Curieuse appellation que l’impasse de la belle laitière qui se situe non loin de la rue de Viastels et face à la rue de Monseigneur Andrieu. Comme son nom l’indique, c’est une voie sans issue, un cul-de-sac ! Il lui en faudrait pourtant peu pour rejoindre la rue des fleurs toute proche. Une autre voie privée rejoint la rue de la mère de Dieu faisant face aux salles de la menuiserie.
Mais pourquoi lui avoir donné le nom de « la belle laitière » ? Habituellement, la commission de dénomination des rues sauvegarde toujours en priorité, dans les quartiers où s’implantent actuellement les nouvelles voies communales, le nom du lieu-dit porté au cadastre, mais là, il en a été autrement, il s’agit bien d’une laitière que la municipalité a voulu mettre à l’honneur.
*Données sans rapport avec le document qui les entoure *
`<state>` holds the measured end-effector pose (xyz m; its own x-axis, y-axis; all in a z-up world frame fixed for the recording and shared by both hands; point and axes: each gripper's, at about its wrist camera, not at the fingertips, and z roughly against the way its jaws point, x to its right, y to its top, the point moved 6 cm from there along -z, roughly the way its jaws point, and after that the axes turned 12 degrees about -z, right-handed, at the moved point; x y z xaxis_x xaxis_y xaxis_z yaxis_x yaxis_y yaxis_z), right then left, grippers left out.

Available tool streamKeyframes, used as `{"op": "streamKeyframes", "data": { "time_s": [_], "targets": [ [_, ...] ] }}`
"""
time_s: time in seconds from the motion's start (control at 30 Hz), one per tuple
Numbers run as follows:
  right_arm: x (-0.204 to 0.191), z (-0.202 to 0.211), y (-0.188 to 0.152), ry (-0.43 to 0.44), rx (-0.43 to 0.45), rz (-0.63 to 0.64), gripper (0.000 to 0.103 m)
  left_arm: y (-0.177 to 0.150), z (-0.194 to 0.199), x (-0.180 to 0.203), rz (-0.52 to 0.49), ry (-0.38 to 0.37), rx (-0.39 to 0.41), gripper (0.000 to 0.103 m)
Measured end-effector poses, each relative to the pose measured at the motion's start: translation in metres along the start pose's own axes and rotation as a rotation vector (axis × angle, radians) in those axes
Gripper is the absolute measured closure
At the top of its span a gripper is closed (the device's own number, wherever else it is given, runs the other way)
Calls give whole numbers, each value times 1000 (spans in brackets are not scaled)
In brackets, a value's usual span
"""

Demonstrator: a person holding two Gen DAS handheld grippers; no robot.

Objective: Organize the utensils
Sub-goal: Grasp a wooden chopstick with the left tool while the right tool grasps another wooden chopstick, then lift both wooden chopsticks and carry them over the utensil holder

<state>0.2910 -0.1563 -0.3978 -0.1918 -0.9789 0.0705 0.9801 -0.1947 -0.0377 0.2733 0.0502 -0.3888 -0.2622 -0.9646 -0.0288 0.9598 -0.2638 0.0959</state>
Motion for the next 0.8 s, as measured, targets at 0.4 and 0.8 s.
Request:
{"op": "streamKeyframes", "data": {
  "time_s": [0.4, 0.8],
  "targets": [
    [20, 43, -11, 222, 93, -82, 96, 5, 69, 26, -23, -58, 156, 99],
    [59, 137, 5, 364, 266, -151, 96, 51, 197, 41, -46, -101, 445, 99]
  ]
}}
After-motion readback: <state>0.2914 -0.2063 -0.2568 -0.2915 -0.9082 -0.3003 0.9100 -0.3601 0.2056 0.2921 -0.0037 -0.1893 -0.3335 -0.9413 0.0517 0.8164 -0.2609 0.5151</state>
Certes nous connaissons le tableau de la laitière de Johannes Vermeer, ou encore reprenant l’oeuvre du célèbre peintre la fameuse crème dessert du même nom, mais à Millau, ce n’est pas pour célébrer cette laitière-là que l’impasse a pris ce nom.
La réponse nous est donnée par Georges Girard : « Lorsque j’étais encore jeune, ma grand-mère invitait tous ses petits-enfants, chaque jeudi midi à sa table et, une fois le repas achevé, pour attendre le copieux goûter qu’elle nous réservait encore à quatre heures, elle nous conviait à la promenade, toujours la même. De la rue du Barry d’où nous partions, il s’agissait d’atteindre la ferme de la belle Laitière où la grand-mère retrouverait son amie, la bonne Mme Arnal qui nous accueillerait pour quelques instants. « Allons, enfants, nous disait grand-mère, du Cap del Barry pour aller à la ferme, nous passerons comme d’habitude par la rue numéro 3 ».
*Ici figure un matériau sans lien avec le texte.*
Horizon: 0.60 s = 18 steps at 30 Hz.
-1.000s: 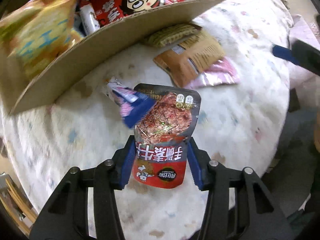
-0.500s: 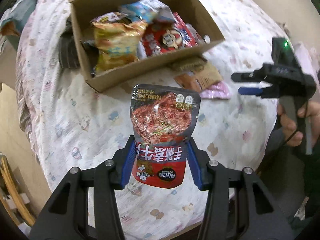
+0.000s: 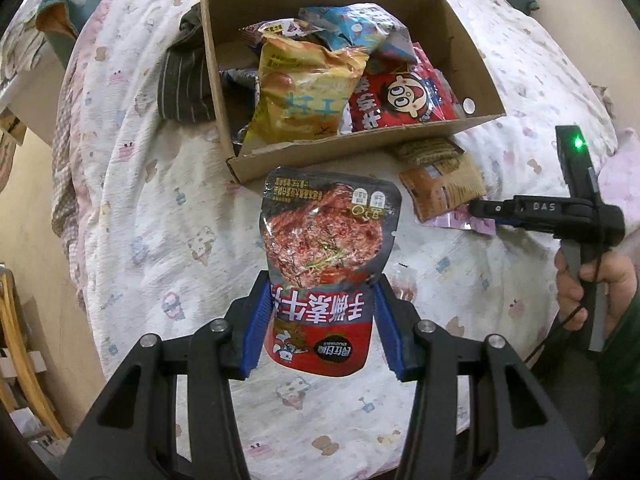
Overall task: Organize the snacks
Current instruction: 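Grasp the red jerky pouch with the left tool and lift it, then carry the red pouch toward the box while the right tool grasps the pink packet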
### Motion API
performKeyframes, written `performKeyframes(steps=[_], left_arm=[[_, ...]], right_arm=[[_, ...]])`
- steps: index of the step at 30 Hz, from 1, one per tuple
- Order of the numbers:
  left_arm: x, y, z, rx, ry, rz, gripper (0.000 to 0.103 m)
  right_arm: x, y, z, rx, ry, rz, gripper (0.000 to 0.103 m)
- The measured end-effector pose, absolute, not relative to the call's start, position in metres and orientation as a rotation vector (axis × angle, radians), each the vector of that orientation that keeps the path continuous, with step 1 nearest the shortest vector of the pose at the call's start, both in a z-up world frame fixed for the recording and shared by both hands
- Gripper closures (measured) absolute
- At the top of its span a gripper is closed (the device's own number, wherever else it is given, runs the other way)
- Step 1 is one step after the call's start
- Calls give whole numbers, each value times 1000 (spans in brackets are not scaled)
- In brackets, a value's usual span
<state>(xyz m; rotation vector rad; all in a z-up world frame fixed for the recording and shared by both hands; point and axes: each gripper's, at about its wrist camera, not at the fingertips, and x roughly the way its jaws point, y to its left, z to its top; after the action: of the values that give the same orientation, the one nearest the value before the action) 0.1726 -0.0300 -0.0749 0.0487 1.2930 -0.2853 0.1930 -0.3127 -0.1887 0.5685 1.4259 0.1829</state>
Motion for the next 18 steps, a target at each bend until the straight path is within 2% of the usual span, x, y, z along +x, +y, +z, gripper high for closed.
performKeyframes(steps=[4,8,9,14,18], left_arm=[[170,-35,-72,63,1277,-295,58],[168,-38,-70,75,1269,-309,58],[168,-39,-69,83,1266,-312,58],[167,-39,-71,102,1262,-307,58],[167,-36,-73,109,1264,-282,58]], right_arm=[[189,-304,-180,496,1402,215,67],[180,-289,-166,412,1372,257,82],[177,-287,-160,407,1359,270,91],[157,-275,-127,370,1261,352,97],[139,-252,-96,168,1128,347,99]])
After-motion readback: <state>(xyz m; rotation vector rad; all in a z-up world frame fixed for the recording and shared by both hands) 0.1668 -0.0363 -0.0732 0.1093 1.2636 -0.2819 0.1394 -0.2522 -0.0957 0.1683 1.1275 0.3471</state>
Ce numéro 3 nous intriguait à chaque fois, surtout parce qu’arrivés devant la maison qui portait un numéro aussi capable de lui valoir la dénomination de cette rue, la bonne grand-mère nous faisait hâter le pas comme si elle en redoutait quelque malheur. Bien entendu, nos questions à ce sujet restaient sans réponse, élucidées par cette simple déclaration impérative : « Quand vous serez plus grands ! »
La rue n°3 n’était autre que l’actuelle rue Montplaisir, du nom de la ferme récemment démolie pour cause de voirie. Ayant grandi et selon la promesse de notre mamète, nous sûmes alors que pour de joyeux et excités Millavois, ce n°3 représenta longtemps ce paradis de passagères délices que Marthe Richard se chargea un jour de fermer définitivement » (Des hommes dans nos rues, découverte du rouergue n°4, annales 1987-1988).
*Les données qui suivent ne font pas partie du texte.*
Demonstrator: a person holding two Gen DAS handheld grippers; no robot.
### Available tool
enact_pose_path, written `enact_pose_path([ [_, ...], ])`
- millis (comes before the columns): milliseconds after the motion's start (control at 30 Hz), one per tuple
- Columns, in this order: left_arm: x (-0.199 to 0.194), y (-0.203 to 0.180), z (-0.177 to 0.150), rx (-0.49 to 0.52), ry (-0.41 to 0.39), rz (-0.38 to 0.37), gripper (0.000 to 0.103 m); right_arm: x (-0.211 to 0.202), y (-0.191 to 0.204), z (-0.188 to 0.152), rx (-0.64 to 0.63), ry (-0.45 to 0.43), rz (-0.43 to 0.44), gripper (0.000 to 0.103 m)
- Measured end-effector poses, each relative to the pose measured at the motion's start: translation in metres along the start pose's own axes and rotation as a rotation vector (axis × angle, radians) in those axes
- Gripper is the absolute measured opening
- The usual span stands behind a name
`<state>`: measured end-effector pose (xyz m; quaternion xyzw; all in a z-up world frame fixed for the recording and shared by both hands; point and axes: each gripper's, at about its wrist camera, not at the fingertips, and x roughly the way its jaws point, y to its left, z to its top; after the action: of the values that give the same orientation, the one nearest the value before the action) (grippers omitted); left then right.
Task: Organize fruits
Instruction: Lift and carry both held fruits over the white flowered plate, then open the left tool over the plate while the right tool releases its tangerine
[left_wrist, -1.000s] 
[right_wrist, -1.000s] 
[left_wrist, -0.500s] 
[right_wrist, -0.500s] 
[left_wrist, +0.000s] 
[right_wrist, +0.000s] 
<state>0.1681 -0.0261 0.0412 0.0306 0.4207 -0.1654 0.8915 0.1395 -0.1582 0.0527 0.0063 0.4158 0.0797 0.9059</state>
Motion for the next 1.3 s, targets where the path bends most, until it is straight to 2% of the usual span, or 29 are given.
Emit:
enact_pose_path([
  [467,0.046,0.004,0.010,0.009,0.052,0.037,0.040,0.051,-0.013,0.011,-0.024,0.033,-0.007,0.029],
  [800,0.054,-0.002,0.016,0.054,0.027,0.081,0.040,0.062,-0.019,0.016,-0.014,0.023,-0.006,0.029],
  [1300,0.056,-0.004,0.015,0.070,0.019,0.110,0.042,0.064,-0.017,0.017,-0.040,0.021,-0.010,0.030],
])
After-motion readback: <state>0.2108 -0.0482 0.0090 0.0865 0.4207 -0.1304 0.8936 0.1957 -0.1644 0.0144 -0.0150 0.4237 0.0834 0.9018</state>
Cette rue Montplaisir (longue de 480 mètres et large de 7 mètres) qui part du plan des Capucins à l’avenue Charles de Gaulle s’est appelée aussi rue Paradis. Il existait au-dessus du Couvent de l’Arpajonie (actuelle gare Sncf) un champ appelé « Parc Paradis » petit paradis, Montplaisir à survécu.
La belle laitière, alias Madame Arnal possédait sa laiterie proche de là, au 7 chemin la Mère de Dieu.
Julie-Léonie Saquet était née à Montjaux le 25 juillet 1882 et avait épousé Hippolyte Germain Arnal et tous deux exploitaient une propriété, quartier de Montplaisir, spécialement consacrée à la laiterie. La bonté aussi bien que la beauté de Madame Arnal l’avaient signalée à l’attention de ses clients qui lui attribuèrent le nom flatteur de « la Belle Laitière ».
Georges Girard dans son ouvrage « Des rues, des hommes » (1987), donne ces précisions : « De leur mariage sont issus : René-Valentin, en avril 1906, époux d’Antoinette-Justine-Adrienne Magrin qui décéda à Paris en 1975. Leur fille Claudie est devenue Madame Jacob. Les époux Arnal-Saquet avaient eu la douleur de voir leur fille Paule, née en novembre 1909, mourir accidentée, horriblement brûlée par l’eau bouillante d’un chaudron dans lequel un faux pas avait fait choir le bébé, le 16 novembre 1911.
Madame Arnal devait décéder dans sa laiterie, le 18 juin 1968. »
La ville de Millau a donné le nom d’Impasse de la belle Laitière à une voie dont l’assiette est située dans l’ancienne propriété de Madame Arnal (décision du 19 décembre 1979). C’est une impasse relativement longue d’une largeur de 7 mètres.